Parmi les annniversaires, celui de la disparition de Fauré, mort en 1924, sera très suivi – le Palazzetto Bru Zane, notamment, lui consacre une belle part de sa programmation. Sauf que l’art lyrique ne peut y occuper qu’un espace résiduel, le compositeur ayant laissé un seul opéra : Pénélope (1913). Il y aurait davantage à faire avec Smetana, né en 1824, d’autant qu’à part La Fiancée vendue (1866), l’Europe, hors sphère tchèque et, dans une moindre mesure, germanique, néglige le reste de sa production opératique. Pour l’instant, en 2024, je n’ai pas vu Dalibor (1868) ou Libuse (1881) sur les affiches françaises, espagnoles, italiennes…
À titre personnel, la commémoration qui me motive le plus est celle du 250e anniversaire de la naissance de Spontini. Italien ayant débuté sa carrière dans son pays natal, avant de s’installer à Paris, puis à Berlin, ce musicien cosmopolite, symbole d’une Europe ouverte aux échanges culturels fructueux, mériterait d’être dignement honoré en cette année d’élections au Parlement de Strasbourg.
On attend, évidemment, avec impatience la nouvelle production de La Vestale (1807), à l’Opéra Bastille, en juin-juillet. Mais on espère d’autres initiatives dans l’Hexagone… Peut-être le retour de Milton (1804), premier succès parisien du compositeur, couplé avec Julie ou le Pot de fleurs (1805), autre « opéra-comique » en un acte, qui le suit de quatre mois dans la chronologie ? Redonner une chance à ces titres ne réclame pas, loin de là, le même déploiement de forces que La Vestale et semble à la portée de nombreux théâtres français.

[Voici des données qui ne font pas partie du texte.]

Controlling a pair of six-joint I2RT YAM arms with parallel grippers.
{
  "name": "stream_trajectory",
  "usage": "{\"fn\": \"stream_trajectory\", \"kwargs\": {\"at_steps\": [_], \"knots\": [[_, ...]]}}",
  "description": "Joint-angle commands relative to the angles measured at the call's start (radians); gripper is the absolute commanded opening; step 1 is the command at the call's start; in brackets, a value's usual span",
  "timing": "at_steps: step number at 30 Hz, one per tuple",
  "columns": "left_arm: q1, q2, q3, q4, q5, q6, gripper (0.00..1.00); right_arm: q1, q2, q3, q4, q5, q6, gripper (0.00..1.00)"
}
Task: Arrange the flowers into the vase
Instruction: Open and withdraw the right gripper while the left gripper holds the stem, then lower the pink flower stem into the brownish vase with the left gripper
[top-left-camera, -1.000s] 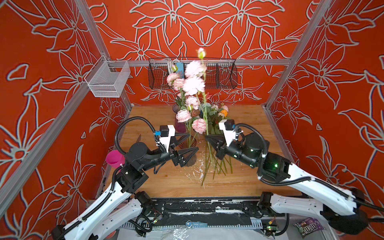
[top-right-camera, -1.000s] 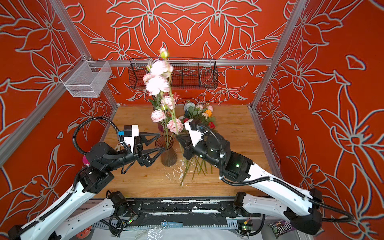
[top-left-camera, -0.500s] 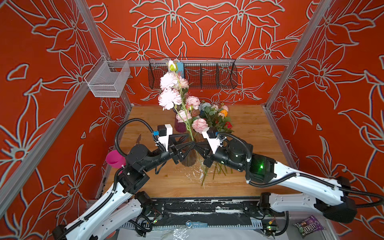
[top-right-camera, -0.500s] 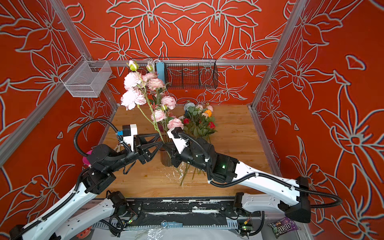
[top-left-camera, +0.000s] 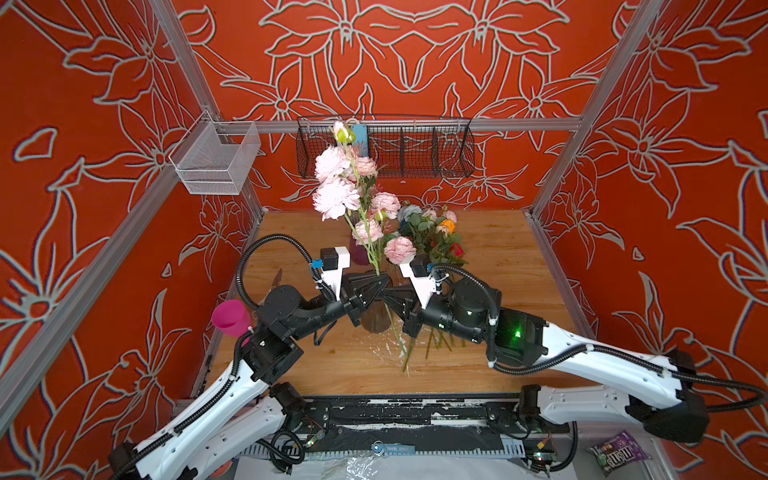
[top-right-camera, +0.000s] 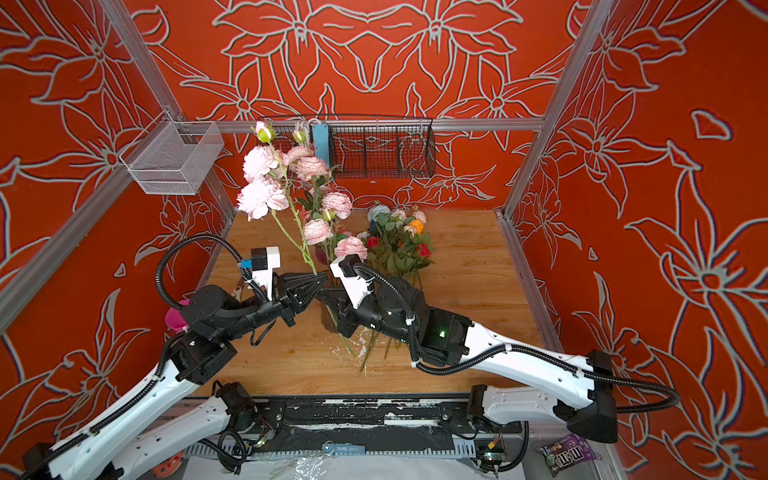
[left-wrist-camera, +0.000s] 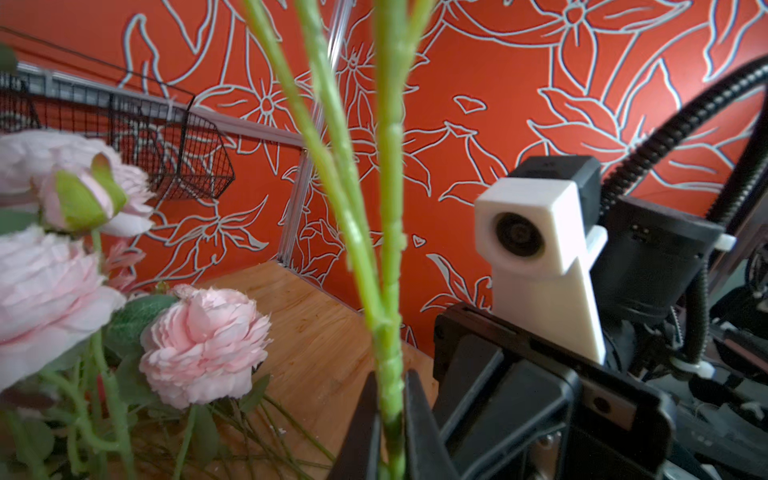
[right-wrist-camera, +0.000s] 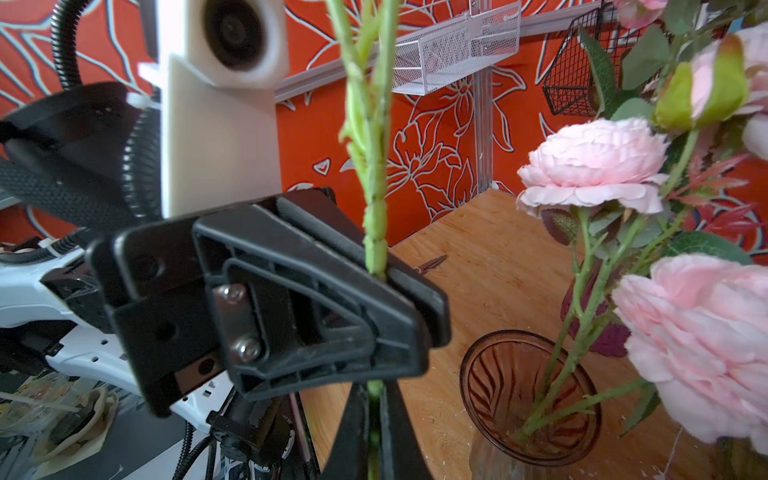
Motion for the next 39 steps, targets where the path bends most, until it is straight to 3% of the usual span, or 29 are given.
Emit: {"fn": "stream_trajectory", "kwargs": {"at_steps": [1, 2, 5, 8, 15, 20, 29, 39], "knots": [[0.003, -0.011, 0.001, 0.023, 0.003, 0.008, 0.0, 0.008, -0.009, 0.0, 0.046, 0.003, 0.025, 0.0], [0.003, -0.016, -0.001, 0.026, -0.004, 0.011, 0.0, 0.008, -0.014, -0.004, 0.045, 0.004, 0.027, 0.0], [0.003, -0.039, 0.0, 0.008, -0.053, 0.044, 0.0, 0.009, -0.027, 0.0, -0.01, 0.031, 0.003, 0.29], [0.003, -0.076, 0.022, -0.003, -0.188, 0.122, 0.0, 0.008, -0.096, -0.036, -0.108, 0.119, -0.009, 0.38], [0.003, 0.001, 0.418, -0.234, -0.35, 0.326, 0.0, 0.006, -0.419, -0.246, -0.201, 0.423, 0.028, 0.42], [0.003, 0.114, 0.494, -0.197, -0.483, 0.441, 0.0, 0.006, -0.616, -0.321, -0.265, 0.558, 0.049, 0.42], [0.003, 0.217, 0.386, -0.105, -0.516, 0.487, 0.0, 0.004, -0.803, -0.38, -0.361, 0.636, 0.076, 0.41], [0.003, 0.206, 0.206, -0.103, -0.529, 0.379, 0.0, 0.005, -0.773, -0.371, -0.359, 0.658, 0.045, 0.41]]}}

En Italie, la dynamique Fondazione Pergolesi Spontini de Jesi, dans la région des Marches, s’est apparemment mise en quatre pour rendre hommage à l’enfant du pays (Maiolati, ville natale du compositeur, est à 17 kilomètres de Jesi). À l’heure où j’écris ces lignes, sa programmation n’a pas encore été dévoilée, mais cela ne saurait tarder. Est-elle parvenue à convaincre un théâtre en ayant les moyens de monter la monumentale Agnes von Hohenstaufen, dans sa version originale allemande (1829) ? Ce que l’on en connaît, dans sa médiocre adaptation italienne, donne vraiment envie d’aller plus loin.
Une chose est certaine : quoi que décident les maisons d’opéra, Opéra Magazine sera au rendez-vous de l’anniversaire Spontini, autant que de celui de Puccini.